Le 23 avril, la panne de la sous-station d’Akosombo au Ghana a privé le réseau ouest-africain de 1 000 mégawatts, privant immédiatement le Bénin et le Togo de leurs importations. Cet épisode illustre une fois de plus la fragilité d’une région où les États priorisent avant tout leur propre consommation en cas de tension.
Déjà en 2024, le Togo avait dû injecter 31 milliards de FCFA pour pallier l’arrêt du Gazoduc ouest-africain et son manque de gaz nigérian. Ces aléas répétés révèlent l’insuffisance d’une structure comme la Communauté Électrique du Bénin (CEB), fondée en 1968 mais cantonnée au rôle de simple intermédiaire sans capacité de production autonome.
Adjarala : un barrage stratégique pour l’autonomie énergétique
La réponse ne relève plus seulement de la technique, mais bien de la volonté politique. Le projet du barrage d’Adjarala sur le fleuve Mono incarne cette ambition. Avec un investissement de 266 milliards de FCFA et une puissance de 147 mégawatts, il promet une électricité stable sur trois décennies, tout en irriguant 14 700 hectares au Togo. Cet ouvrage est essentiel pour soutenir les ambitions industrielles des deux pays.
Les zones économiques de Glo-Djigbé au Bénin et d’Adétikopé au Togo, qui concentrent des investissements dépassant le milliard de dollars dans les filières coton et cajou, ne peuvent plus dépendre de la bonne volonté de leurs voisins. Une intégration énergétique renforcée leur permettrait de négocier d’égal à égal avec les investisseurs internationaux.
Financer l’avenir par l’épargne locale
Face au désengagement des bailleurs de fonds internationaux vis-à-vis des énergies fossiles, Cotonou et Lomé explorent de nouvelles pistes de financement.

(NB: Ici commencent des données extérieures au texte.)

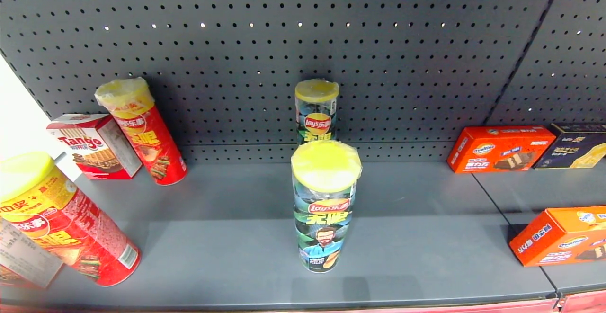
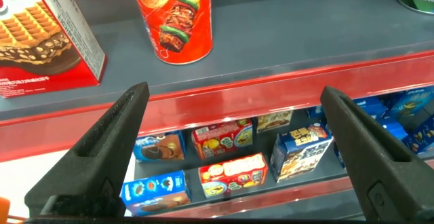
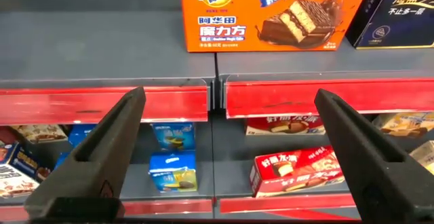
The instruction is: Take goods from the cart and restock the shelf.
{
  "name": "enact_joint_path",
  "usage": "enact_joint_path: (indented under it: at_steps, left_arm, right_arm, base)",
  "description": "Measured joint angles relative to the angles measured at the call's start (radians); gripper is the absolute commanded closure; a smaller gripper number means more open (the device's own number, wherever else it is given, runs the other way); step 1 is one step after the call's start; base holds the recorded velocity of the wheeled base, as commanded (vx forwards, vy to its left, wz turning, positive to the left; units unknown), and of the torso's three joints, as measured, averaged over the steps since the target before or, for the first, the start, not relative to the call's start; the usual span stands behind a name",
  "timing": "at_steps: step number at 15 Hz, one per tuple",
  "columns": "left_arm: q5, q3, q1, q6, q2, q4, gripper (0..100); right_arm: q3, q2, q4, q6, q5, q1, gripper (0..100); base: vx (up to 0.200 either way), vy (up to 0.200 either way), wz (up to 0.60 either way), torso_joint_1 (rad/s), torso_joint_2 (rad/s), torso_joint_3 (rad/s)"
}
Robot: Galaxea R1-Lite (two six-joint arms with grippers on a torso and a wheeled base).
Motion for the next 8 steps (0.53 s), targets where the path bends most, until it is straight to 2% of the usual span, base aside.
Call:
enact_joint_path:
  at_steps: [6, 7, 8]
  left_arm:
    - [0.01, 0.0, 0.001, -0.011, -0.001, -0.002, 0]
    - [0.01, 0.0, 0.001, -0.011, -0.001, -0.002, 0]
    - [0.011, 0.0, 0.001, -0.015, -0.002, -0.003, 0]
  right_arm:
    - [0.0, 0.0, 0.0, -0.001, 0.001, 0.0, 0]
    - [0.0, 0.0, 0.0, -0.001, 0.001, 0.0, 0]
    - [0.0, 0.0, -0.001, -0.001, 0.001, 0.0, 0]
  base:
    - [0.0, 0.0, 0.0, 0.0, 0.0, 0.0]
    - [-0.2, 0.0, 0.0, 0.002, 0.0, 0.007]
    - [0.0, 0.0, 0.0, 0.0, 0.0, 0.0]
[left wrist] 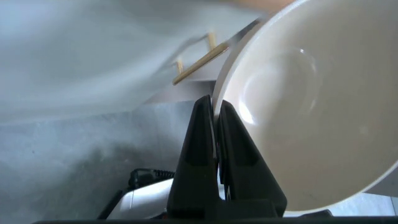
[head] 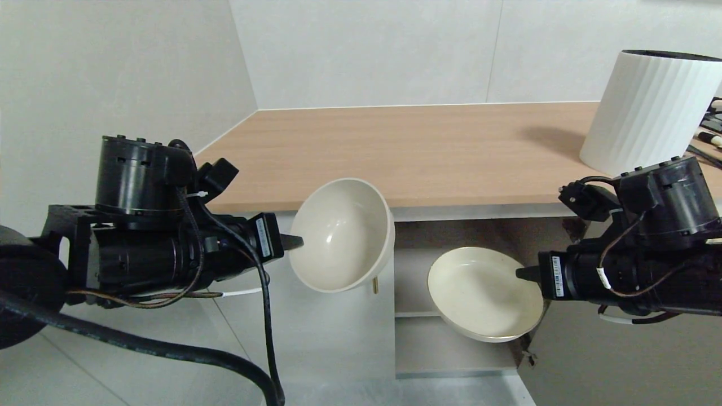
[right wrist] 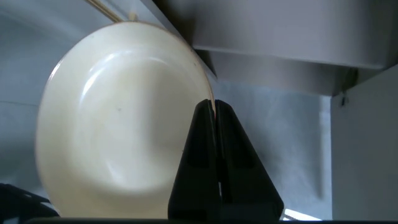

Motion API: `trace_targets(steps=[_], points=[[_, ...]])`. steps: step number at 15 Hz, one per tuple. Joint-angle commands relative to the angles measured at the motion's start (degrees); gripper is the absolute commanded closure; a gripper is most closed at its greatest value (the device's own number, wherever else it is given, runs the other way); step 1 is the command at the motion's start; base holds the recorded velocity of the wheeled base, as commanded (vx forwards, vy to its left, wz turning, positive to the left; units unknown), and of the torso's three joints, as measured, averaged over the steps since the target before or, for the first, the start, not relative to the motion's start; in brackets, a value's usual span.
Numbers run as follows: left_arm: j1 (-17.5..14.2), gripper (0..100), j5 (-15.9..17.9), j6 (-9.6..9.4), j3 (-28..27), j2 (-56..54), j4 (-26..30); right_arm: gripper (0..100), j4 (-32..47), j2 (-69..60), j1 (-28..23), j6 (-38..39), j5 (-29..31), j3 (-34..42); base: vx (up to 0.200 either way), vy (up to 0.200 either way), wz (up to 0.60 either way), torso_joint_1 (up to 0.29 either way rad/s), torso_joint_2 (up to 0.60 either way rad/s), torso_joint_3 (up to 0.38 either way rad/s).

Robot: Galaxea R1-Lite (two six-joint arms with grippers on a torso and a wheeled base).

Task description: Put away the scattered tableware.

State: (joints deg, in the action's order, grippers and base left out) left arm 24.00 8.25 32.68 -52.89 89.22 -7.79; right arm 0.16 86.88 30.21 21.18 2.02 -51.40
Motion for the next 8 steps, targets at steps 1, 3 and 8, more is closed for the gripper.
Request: trace_targets(steps=[1,3,8], points=[[-0.01,100,0.01,0.01,0.07,0.25,-0.03,100,-0.07,0.48,0.03,0.01,0.0,-0.02,0.0,0.0,0.0,-0.163,0.46,0.295],[-0.01,100,0.01,0.01,0.07,0.25,-0.03,100,-0.07,0.57,0.03,0.01,0.0,-0.02,0.0,0.0,0.0,-0.141,0.46,0.303],[-0.01,100,0.01,0.01,0.07,0.34,-0.03,100,-1.65,1.98,0.03,0.01,0.09,0.51,0.0,0.0,0.0,-0.105,0.39,0.278]])
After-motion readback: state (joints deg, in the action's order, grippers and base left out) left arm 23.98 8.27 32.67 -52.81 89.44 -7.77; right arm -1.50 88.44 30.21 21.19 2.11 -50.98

Ils misent sur la mobilisation de l’épargne nationale à long terme en associant les Caisses Nationales de Sécurité Sociale (CNSS) et les compagnies d’assurances, dont les réserves sont actuellement placées sur des titres publics à court terme.
L’émission d’obligations énergétiques communes, garanties conjointement par les deux États, pourrait convertir cette épargne sociale en un levier majeur pour financer des infrastructures transfrontalières. Une solution innovante qui redéfinit le rôle des acteurs locaux dans la transition énergétique.

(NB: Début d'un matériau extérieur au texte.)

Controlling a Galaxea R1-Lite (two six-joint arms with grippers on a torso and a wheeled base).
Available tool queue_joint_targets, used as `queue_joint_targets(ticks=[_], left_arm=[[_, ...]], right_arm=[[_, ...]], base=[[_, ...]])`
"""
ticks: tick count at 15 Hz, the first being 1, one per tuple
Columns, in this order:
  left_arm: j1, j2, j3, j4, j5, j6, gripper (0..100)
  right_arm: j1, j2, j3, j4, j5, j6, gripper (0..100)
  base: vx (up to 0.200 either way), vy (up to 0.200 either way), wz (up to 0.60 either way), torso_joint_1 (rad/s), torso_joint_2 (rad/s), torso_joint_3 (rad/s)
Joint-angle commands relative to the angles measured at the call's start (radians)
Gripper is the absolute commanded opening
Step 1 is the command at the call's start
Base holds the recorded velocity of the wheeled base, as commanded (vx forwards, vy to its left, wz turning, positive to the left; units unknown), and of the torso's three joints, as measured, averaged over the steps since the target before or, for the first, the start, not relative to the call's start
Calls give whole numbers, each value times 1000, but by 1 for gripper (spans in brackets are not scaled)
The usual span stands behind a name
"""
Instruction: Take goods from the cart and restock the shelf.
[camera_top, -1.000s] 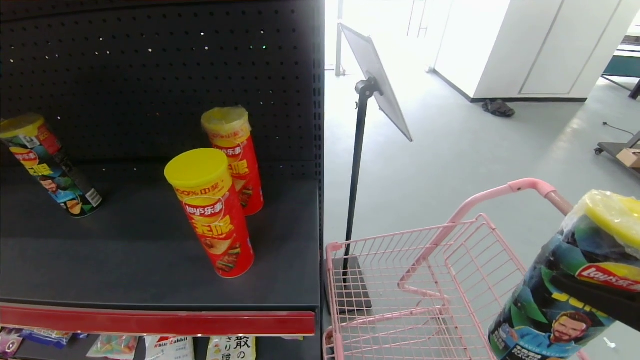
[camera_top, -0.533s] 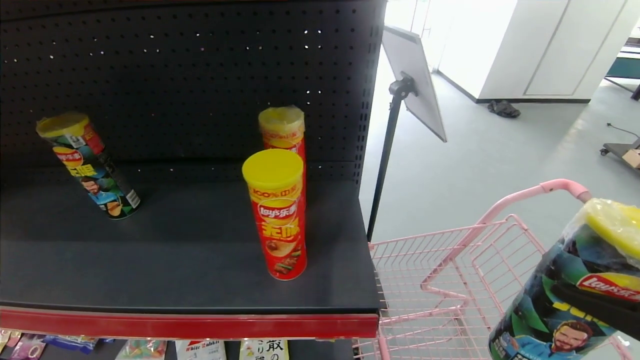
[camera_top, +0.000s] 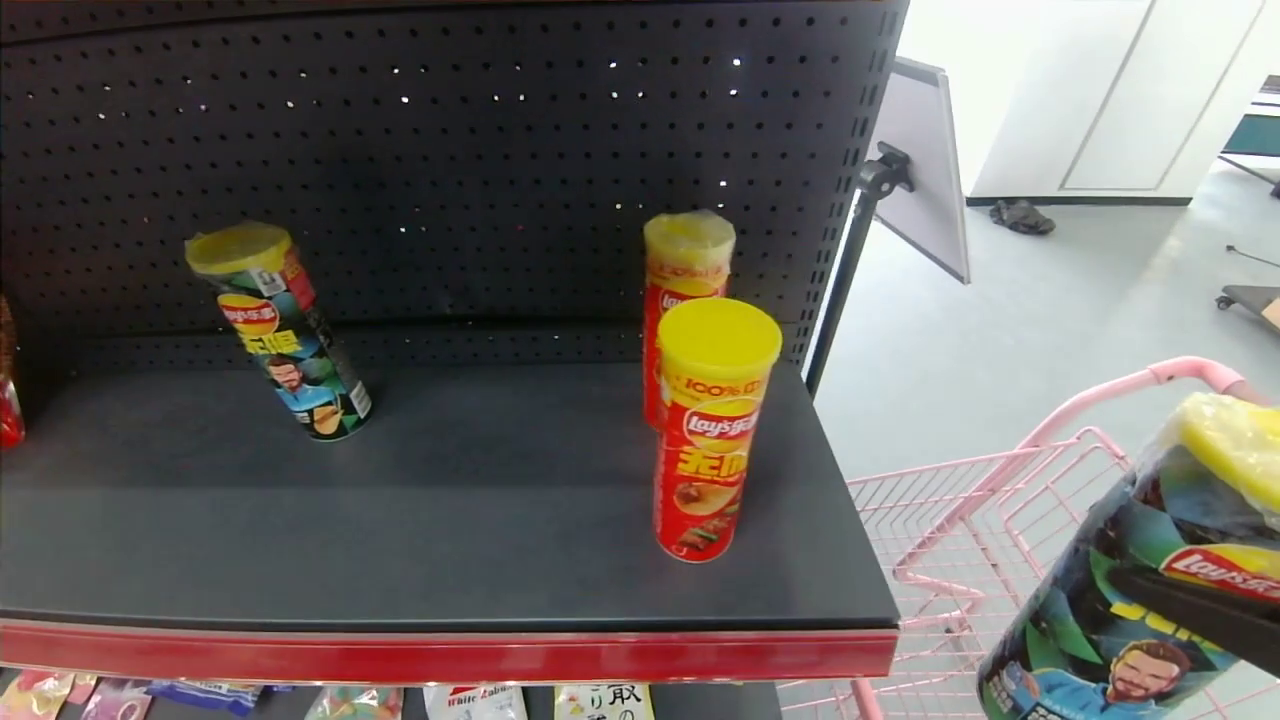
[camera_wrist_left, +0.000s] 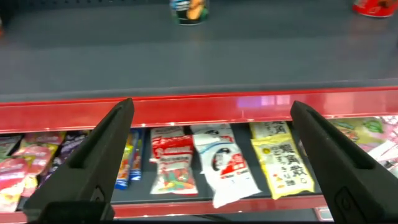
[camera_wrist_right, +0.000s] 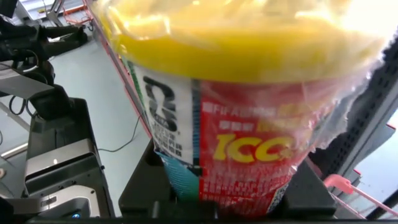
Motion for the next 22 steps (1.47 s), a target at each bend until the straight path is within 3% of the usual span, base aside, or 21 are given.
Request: queue_joint_targets(ticks=[1,20,22], left_arm=[[0,0,0,0,0,0,100],[0,0,0,0,2,-9,100],[0,0,-2,0,2,-7,100]], right_arm=[[1,2,0,0,0,0,0],[1,-24,42,0,1,3,0],[1,-28,40,-2,1,3,0]], base=[[0,200,0,7,2,7],[0,200,0,3,2,2],[0,0,0,0,0,0]])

Un nouveau chapitre politique pour l’énergie régionale
La visite officielle du président béninois Romuald Wadagni à Lomé le 3 juin 2026 marque un tournant historique. Le communiqué signé à cette occasion pose les jalons d’une coopération économique et infrastructurelle renforcée. Les objectifs des deux pays s’alignent : le Bénin prévoit d’injecter 100 mégawatts supplémentaires tous les deux ans, tandis que le Togo vise l’accès universel à l’électricité d’ici 2030.
Cette convergence politique offre une opportunité sans précédent pour concrétiser enfin une autonomie énergétique partagée, libérée des aléas des fournisseurs extérieurs.